[Task brief]:
Line by line, print the records exactly.

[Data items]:
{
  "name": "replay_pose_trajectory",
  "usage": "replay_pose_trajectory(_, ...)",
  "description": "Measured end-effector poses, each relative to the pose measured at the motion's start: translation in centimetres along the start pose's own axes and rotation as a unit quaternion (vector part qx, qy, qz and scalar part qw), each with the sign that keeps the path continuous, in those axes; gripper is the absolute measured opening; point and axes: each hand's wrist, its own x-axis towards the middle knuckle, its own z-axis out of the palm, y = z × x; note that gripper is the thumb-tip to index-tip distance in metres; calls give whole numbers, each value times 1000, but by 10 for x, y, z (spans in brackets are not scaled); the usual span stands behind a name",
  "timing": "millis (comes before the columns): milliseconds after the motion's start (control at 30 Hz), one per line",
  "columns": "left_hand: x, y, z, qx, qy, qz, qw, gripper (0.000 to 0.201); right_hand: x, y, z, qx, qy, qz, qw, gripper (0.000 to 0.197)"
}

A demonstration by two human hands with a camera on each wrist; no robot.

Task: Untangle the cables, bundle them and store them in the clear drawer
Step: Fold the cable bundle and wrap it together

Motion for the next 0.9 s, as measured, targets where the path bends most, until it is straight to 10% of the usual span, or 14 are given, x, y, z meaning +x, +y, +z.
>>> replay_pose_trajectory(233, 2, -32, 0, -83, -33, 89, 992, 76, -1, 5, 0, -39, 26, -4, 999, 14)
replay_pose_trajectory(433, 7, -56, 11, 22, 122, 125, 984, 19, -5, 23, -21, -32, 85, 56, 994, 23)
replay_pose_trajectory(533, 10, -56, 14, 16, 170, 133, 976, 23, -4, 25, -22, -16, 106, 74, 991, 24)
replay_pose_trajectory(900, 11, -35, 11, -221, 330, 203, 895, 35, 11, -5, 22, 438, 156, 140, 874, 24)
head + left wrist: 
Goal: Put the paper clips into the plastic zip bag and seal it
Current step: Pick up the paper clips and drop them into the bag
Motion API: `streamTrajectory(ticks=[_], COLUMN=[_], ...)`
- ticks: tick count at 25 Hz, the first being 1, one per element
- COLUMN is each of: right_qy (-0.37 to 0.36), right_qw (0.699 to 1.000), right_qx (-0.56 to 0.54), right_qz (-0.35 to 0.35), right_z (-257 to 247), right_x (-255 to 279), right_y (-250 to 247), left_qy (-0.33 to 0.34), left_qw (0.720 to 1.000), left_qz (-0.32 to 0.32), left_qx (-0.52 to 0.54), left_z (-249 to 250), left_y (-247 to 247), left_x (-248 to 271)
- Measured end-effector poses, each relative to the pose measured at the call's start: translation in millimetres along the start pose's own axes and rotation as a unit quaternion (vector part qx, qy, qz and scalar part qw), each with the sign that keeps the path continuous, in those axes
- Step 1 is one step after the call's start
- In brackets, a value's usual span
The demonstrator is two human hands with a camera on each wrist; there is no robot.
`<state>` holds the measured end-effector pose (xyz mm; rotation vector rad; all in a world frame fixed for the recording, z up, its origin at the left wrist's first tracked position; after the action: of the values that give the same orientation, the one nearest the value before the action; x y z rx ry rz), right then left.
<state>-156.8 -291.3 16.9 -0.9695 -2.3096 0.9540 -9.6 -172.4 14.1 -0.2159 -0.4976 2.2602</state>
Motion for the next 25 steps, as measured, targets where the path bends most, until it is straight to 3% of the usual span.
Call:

[Task result]:
{
  "name": "replay_pose_trajectory",
  "usage": "replay_pose_trajectory(_, ...)",
  "description": "Measured end-effector poses, each relative to the pose measured at the motion's start: translation in centimetres along the start pose's own axes and rotation as a unit quaternion (vector part qx, qy, qz and scalar part qw), each with the sign that keeps the path continuous, in those axes; gripper is the absolute measured opening; point and axes: each hand's wrist, its own x-axis towards the middle knuckle, its own z-axis out of the palm, y = z × x; note that gripper is the thumb-tip to index-tip distance in metres; calls give whole numbers, each value times 1000, but by 10 for x, y, z (spans in brackets are not scaled); the usual span stands behind a name",
  "timing": "millis (comes before the columns): milliseconds after the motion's start (control at 30 Hz), one per line",
  "columns": "left_hand: x, y, z, qx, qy, qz, qw, gripper (0.000 to 0.201); right_hand: x, y, z, qx, qy, qz, qw, gripper (0.000 to 0.197)"
}

A demonstration by two human hands with a camera on each wrist; no robot.

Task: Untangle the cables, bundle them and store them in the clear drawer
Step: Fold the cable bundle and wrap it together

Motion for the next 0.9 s, as measured, targets where the path bends most, until it is straight to 10% of the usual span, or 14 are given, x, y, z meaning +x, +y, +z.
>>> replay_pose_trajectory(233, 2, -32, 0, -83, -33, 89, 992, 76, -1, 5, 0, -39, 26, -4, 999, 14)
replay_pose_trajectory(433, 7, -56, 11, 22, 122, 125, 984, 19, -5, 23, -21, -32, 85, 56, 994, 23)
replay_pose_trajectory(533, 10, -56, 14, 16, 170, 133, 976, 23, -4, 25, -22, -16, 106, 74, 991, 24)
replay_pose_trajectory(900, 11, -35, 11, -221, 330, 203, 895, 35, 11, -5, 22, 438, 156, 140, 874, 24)
head + left wrist: 
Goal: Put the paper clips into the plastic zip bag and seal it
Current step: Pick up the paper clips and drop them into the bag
Motion API: `streamTrajectory(ticks=[_], COLUMN=[_], ...)`
- ticks: tick count at 25 Hz, the first being 1, one per element
- COLUMN is each of: right_qy (-0.37 to 0.36), right_qw (0.699 to 1.000), right_qx (-0.56 to 0.54), right_qz (-0.35 to 0.35), right_z (-257 to 247), right_x (-255 to 279), right_y (-250 to 247), left_qy (-0.33 to 0.34), left_qw (0.720 to 1.000), left_qz (-0.32 to 0.32), left_qx (-0.52 to 0.54), left_z (-249 to 250), left_y (-247 to 247), left_x (-248 to 271)
- Measured end-effector poses, each relative to the pose measured at the call's start: translation in millimetres along the start pose's own axes and rotation as a unit quaternion (vector part qx, qy, qz and scalar part qw), each with the sign that keeps the path continuous, in those axes
- Step 1 is one step after the call's start
- In brackets, a value's usual span
The demonstrator is two human hands with a camera on each wrist; there is no robot.
`<state>` holds the measured end-effector pose (xyz mm; rotation vector rad; all in a world frame fixed for the recording, z up, its origin at the left wrist's first tracked position; after the action: of the values that give the same orientation, the one nearest the value before the action; x y z rx ry rz), right then left.
<state>-156.8 -291.3 16.9 -0.9695 -2.3096 0.9540 -9.6 -172.4 14.1 -0.2159 -0.4976 2.2602</state>
Motion for the next 25 steps, as measured, targets where the path bends most, until it is straight to 3% of the usual span.
Call:

No more output is needed here.